# [Brief]
When you reach the line containing "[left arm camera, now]" in the records below, start copying exactly, and stop once you have copied the line containing "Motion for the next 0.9".

(Beginning of Dataset content)

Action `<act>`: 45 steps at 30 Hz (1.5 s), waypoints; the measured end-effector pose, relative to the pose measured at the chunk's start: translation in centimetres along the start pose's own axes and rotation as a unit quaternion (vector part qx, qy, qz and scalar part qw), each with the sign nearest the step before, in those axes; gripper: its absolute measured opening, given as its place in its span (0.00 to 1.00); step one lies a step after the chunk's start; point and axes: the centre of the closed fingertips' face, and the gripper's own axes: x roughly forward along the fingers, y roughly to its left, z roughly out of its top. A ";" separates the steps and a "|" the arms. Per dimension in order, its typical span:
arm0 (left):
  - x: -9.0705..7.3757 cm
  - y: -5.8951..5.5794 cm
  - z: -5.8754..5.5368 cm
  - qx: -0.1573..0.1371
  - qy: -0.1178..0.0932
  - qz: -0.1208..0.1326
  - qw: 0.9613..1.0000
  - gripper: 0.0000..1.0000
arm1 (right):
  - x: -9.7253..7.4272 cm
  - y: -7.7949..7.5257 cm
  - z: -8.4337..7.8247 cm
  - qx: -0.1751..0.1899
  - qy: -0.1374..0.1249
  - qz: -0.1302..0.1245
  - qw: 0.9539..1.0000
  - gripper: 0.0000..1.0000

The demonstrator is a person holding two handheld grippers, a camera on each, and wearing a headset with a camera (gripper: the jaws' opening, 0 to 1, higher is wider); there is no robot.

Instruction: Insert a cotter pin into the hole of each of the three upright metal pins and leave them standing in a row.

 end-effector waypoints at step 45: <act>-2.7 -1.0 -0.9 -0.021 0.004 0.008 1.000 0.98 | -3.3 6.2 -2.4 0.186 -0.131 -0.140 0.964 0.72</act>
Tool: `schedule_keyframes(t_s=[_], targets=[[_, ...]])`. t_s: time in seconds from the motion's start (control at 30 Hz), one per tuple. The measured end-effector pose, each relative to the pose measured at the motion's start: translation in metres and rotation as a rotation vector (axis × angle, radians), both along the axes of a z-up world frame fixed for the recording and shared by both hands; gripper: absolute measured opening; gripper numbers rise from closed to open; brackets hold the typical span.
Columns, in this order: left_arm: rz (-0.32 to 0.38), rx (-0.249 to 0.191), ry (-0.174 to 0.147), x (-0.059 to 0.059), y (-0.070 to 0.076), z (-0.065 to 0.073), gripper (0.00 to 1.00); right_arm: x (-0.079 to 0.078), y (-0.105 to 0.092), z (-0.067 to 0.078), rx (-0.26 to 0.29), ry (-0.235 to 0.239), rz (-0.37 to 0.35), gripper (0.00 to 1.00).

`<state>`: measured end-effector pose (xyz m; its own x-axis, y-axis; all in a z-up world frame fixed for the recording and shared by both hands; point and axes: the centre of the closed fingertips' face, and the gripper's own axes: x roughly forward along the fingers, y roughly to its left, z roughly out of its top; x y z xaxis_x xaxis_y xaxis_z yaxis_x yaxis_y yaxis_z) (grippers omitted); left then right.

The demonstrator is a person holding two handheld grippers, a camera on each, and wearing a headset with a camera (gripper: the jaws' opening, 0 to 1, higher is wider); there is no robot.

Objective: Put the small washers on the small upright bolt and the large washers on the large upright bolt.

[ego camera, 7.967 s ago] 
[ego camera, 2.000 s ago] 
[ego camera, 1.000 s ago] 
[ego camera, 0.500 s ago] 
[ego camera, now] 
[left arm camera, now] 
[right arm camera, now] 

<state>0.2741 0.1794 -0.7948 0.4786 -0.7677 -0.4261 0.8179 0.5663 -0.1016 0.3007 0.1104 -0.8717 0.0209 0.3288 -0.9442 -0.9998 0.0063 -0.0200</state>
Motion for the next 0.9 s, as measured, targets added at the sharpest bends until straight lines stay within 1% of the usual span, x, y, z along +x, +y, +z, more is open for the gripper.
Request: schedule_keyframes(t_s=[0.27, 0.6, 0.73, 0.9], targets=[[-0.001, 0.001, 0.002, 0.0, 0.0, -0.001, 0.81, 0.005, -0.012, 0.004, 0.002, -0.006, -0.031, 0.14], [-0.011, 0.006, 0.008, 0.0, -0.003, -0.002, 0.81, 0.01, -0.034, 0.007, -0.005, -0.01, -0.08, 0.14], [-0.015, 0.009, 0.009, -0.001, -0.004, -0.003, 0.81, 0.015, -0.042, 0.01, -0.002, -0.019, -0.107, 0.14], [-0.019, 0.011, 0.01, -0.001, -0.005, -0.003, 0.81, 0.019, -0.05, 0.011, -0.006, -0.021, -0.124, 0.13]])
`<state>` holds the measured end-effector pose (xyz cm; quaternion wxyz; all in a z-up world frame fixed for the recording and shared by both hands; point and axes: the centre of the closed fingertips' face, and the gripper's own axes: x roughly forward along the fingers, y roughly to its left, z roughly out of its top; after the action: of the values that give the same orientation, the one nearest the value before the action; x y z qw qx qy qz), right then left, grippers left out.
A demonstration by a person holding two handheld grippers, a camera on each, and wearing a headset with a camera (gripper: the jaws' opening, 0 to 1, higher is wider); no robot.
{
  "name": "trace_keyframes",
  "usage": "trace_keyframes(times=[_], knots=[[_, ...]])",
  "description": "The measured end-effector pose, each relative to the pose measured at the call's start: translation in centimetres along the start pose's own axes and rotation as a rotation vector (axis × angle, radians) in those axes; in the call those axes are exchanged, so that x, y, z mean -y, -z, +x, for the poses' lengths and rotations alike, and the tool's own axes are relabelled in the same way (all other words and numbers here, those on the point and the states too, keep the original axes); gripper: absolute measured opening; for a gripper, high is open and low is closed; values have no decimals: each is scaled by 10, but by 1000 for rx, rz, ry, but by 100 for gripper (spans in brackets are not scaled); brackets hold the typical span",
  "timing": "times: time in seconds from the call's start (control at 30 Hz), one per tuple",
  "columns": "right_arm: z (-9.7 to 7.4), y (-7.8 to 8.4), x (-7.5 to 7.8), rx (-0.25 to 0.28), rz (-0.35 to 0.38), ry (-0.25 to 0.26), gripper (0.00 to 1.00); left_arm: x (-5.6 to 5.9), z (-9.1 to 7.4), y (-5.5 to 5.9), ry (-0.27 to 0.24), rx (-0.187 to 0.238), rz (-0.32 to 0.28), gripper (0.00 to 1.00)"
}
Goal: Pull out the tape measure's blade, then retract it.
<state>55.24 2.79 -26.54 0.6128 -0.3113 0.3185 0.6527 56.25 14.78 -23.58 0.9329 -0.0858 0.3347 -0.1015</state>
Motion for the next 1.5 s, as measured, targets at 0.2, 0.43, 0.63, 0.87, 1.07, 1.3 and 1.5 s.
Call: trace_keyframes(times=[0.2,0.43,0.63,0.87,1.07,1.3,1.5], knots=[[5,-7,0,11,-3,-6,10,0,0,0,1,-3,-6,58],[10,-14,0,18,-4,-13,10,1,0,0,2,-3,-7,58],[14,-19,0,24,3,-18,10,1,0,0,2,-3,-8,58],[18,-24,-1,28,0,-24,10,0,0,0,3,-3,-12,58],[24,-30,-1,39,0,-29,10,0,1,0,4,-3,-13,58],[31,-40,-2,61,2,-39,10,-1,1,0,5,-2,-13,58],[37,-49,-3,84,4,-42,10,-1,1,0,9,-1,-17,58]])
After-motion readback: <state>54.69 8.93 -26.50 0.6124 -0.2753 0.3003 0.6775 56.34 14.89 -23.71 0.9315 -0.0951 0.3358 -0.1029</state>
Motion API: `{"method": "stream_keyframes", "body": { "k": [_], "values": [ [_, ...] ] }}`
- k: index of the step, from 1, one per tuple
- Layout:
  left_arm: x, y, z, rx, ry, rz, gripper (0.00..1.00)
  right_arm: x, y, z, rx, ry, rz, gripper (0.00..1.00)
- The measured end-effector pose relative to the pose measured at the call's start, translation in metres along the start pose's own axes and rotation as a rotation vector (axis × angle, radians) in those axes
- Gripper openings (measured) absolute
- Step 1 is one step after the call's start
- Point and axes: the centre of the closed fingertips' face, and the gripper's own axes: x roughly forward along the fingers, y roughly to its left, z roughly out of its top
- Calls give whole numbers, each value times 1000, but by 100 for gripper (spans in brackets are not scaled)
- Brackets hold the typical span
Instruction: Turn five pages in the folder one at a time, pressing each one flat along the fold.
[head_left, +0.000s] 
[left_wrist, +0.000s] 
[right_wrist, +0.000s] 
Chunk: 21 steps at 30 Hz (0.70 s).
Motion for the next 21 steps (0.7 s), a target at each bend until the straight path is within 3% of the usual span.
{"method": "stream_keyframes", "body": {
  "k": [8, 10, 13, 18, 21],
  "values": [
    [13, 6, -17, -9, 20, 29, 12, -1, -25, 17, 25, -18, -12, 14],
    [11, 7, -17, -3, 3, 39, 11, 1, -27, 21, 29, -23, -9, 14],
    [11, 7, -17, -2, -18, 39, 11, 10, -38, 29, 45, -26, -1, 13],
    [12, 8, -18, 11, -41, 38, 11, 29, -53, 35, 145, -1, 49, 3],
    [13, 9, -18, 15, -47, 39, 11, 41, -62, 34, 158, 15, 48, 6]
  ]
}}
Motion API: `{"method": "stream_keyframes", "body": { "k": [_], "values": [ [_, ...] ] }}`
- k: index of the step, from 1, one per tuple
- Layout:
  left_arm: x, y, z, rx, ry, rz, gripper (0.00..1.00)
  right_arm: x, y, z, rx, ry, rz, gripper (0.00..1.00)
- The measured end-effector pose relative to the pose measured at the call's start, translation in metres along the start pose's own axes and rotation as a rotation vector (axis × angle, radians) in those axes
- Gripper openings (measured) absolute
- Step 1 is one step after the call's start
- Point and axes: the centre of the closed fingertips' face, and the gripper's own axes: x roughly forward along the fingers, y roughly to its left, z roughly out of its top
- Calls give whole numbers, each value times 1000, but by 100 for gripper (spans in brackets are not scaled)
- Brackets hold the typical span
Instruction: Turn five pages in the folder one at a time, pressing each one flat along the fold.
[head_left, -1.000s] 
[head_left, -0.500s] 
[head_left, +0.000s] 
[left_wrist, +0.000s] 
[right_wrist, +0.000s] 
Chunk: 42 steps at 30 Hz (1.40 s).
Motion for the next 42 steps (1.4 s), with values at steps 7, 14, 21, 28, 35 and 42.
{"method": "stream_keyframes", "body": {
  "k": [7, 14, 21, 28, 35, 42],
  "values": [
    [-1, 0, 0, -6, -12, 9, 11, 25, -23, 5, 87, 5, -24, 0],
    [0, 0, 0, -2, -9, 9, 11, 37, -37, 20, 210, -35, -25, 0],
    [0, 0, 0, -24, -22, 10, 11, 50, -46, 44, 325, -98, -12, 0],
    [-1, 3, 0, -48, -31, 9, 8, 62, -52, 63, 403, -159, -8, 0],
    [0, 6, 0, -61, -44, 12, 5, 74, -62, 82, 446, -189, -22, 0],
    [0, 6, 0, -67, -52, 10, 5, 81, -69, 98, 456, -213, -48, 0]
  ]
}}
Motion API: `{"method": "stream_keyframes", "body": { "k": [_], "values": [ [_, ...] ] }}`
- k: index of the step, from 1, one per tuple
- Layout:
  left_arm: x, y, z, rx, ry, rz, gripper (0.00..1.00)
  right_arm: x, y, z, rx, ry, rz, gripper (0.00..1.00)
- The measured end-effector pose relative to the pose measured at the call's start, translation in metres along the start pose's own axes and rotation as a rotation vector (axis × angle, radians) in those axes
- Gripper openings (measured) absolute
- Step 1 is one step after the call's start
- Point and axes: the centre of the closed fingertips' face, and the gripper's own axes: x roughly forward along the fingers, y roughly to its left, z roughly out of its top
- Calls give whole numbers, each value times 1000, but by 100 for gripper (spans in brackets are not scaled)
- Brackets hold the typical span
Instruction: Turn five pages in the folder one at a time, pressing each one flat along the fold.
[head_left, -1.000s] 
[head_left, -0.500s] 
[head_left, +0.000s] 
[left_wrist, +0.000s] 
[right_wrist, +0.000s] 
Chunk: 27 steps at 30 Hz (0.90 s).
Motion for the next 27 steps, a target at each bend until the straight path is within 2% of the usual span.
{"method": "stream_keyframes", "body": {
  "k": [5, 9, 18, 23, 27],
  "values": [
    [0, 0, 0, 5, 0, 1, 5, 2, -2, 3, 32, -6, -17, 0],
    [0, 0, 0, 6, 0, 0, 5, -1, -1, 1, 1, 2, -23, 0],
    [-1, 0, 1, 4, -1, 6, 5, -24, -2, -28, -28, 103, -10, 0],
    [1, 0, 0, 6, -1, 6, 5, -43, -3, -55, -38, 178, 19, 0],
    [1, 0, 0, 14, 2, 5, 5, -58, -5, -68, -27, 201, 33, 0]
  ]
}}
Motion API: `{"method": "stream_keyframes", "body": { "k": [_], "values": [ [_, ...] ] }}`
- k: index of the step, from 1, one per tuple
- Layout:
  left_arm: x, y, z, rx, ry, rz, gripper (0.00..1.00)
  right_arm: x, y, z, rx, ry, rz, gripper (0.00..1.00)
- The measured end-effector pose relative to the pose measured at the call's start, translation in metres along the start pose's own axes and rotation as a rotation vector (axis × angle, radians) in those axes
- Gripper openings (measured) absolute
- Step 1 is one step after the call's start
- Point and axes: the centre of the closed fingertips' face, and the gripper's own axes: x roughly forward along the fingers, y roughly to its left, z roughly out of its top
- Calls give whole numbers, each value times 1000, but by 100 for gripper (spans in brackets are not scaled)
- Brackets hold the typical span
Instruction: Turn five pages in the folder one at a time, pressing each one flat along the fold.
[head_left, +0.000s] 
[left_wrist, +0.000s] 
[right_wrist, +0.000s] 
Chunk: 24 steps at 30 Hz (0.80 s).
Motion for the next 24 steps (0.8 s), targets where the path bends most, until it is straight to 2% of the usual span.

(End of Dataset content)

# [Result of this exercise]
[left arm camera, now] 
[right arm camera, now] 

<state>0.2741 0.1794 -0.7948 0.4786 -0.7677 -0.4261 0.8179 0.5663 -0.1016 0.3007 0.1104 -0.8717 0.0209 0.3288 -0.9442 -0.9998 0.0063 -0.0200</state>
Motion for the next 0.9 s, as measured, targets added at the sharpest bends until straight lines stay within 1% of the usual span, x, y, z along +x, +y, +z, more is open for the gripper.

Nothing further remains in the output.